Medios de comunicación, asociaciones, ciudadanos anónimos e incluso famosos se habían volcado con la campaña y ayudaron a la familia a recaudar cientos de miles de euros. En la mayoría de sus intervenciones, los padres de Nadia decían que ella podía morir si no recibía el tratamiento adecuado y acudían a los platós de televisión, hasta que las primeras sospechas se hicieron públicas.

Los investigadores siguieron la pista del dinero recaudado y constataron, a través de los movimientos de las cuentas bancarias de la familia, que buena parte había sido para el pago de compras en centros comerciales, viajes y restaurantes. No había apenas gastos médicos.

En solo unos días, los padres fueron detenidos, el progenitor entró en prisión ante el riesgo de fuga y la madre perdió la custodia de la niña tras quedar en libertad con cargos.

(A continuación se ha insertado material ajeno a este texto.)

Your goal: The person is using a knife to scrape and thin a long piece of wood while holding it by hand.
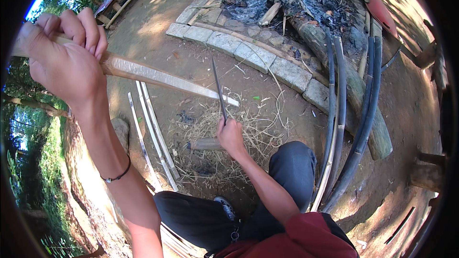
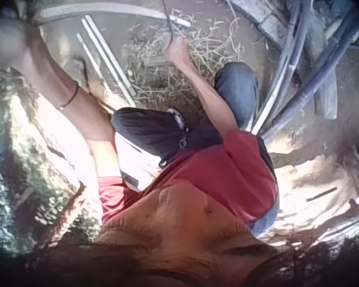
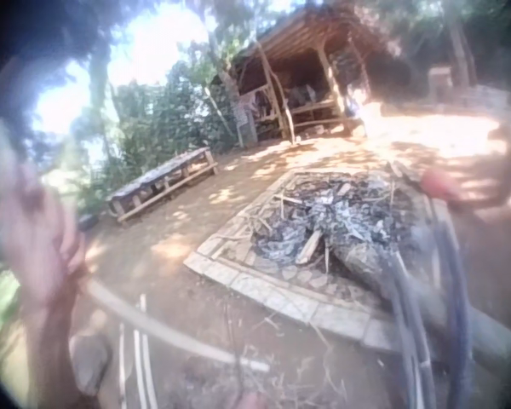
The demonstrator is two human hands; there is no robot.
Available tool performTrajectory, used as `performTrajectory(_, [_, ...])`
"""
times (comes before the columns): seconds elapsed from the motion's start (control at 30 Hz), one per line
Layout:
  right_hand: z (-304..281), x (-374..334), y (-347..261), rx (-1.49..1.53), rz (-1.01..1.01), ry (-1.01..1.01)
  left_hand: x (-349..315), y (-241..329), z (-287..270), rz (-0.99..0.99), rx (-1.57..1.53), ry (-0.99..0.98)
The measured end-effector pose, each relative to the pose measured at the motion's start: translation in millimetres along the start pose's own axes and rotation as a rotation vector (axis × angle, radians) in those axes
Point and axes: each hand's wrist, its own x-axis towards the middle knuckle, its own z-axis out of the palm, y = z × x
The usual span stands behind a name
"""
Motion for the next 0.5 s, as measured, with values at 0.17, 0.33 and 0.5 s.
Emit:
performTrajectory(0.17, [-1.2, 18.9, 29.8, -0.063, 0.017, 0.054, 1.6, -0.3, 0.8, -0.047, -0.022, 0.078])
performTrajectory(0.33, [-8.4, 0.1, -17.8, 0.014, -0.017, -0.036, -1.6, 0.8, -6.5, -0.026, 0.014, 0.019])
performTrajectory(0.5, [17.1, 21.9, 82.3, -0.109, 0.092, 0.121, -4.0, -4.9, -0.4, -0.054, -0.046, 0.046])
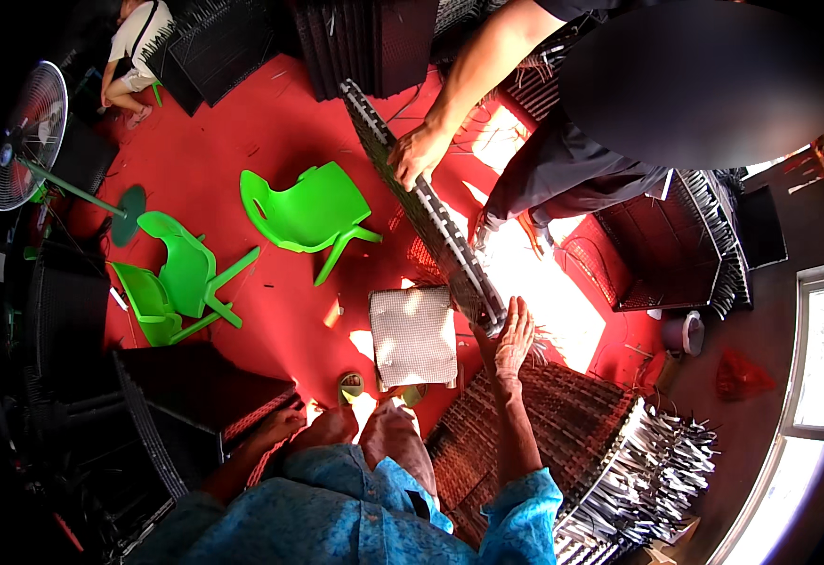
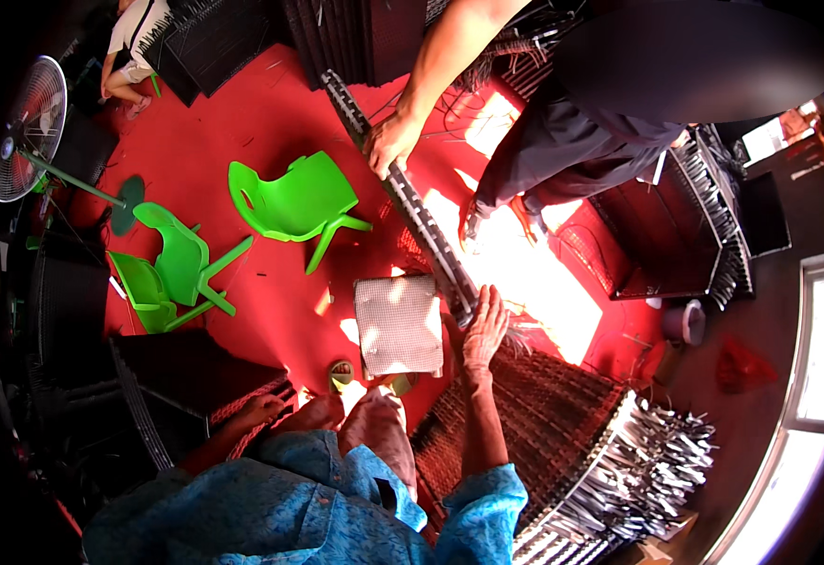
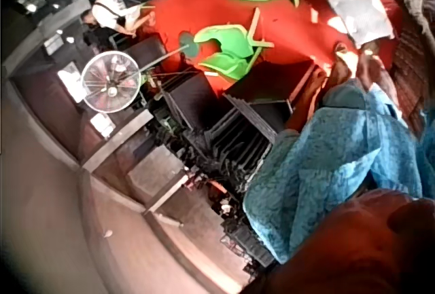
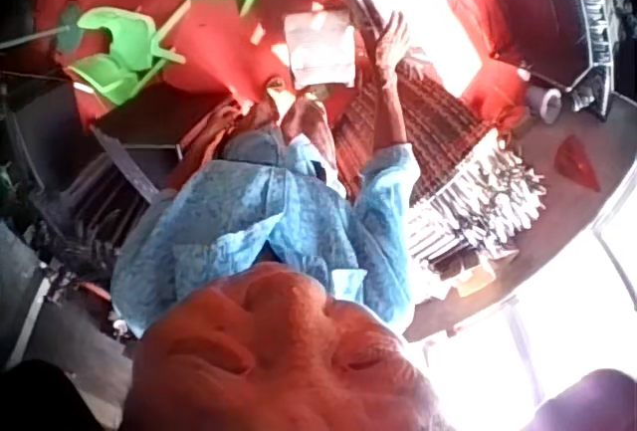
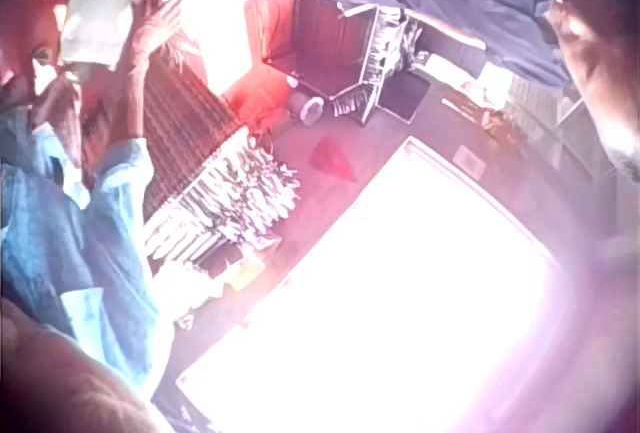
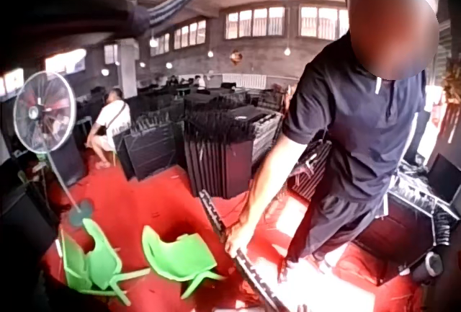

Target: The person organizes and stacks large woven furniture panels by hand, working with another person to lift, rotate, and place panels into sorted piles on the floor.

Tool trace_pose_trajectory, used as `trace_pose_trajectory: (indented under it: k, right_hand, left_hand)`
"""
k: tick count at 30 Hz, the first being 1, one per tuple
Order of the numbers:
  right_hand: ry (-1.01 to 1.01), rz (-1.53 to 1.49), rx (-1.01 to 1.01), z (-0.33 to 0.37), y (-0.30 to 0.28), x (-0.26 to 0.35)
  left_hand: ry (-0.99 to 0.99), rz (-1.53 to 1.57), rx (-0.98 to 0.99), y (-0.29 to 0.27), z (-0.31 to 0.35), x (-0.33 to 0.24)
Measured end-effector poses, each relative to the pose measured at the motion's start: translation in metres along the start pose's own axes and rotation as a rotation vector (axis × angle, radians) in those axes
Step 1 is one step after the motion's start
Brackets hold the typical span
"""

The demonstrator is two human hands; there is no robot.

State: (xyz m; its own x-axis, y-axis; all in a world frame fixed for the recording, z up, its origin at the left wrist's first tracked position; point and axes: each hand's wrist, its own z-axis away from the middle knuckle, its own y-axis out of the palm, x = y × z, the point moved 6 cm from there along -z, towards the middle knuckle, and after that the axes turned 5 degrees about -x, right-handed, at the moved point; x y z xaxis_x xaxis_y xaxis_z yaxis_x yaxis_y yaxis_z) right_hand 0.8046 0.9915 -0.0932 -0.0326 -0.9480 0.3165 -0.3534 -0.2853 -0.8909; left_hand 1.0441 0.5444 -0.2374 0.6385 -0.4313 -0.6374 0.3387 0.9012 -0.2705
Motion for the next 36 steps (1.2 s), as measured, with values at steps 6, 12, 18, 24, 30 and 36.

La historia dio la vuelta al mundo. Varios medios entonaron el mea culpa e incluso algún periodista se vio obligado a pedir perdón por haber difundido la historia narrada por la pareja sin contrastarla.

El matrimonio llegó a reconocer que “exageró” la historia de su hija “por miedo a que muriera” después de que varios medios cuestionaran su versión al señalar contradicciones sobre el supuesto tratamiento y los viajes que aseguraron haber realizado para buscar una solución a su enfermedad.

Según explicaron siempre, la menor sufre tricotiodistrofia, una afección rara de la que poco se sabe.

Tras estudiar las fotografías halladas por la policía en un pen drive del padre, el juez autorizó el registro de otros 13 dispositivos como éste, siete tarjetas de memoria, tres discos duros y otros terminales telefónicos. El caso toma así un nuevo cariz.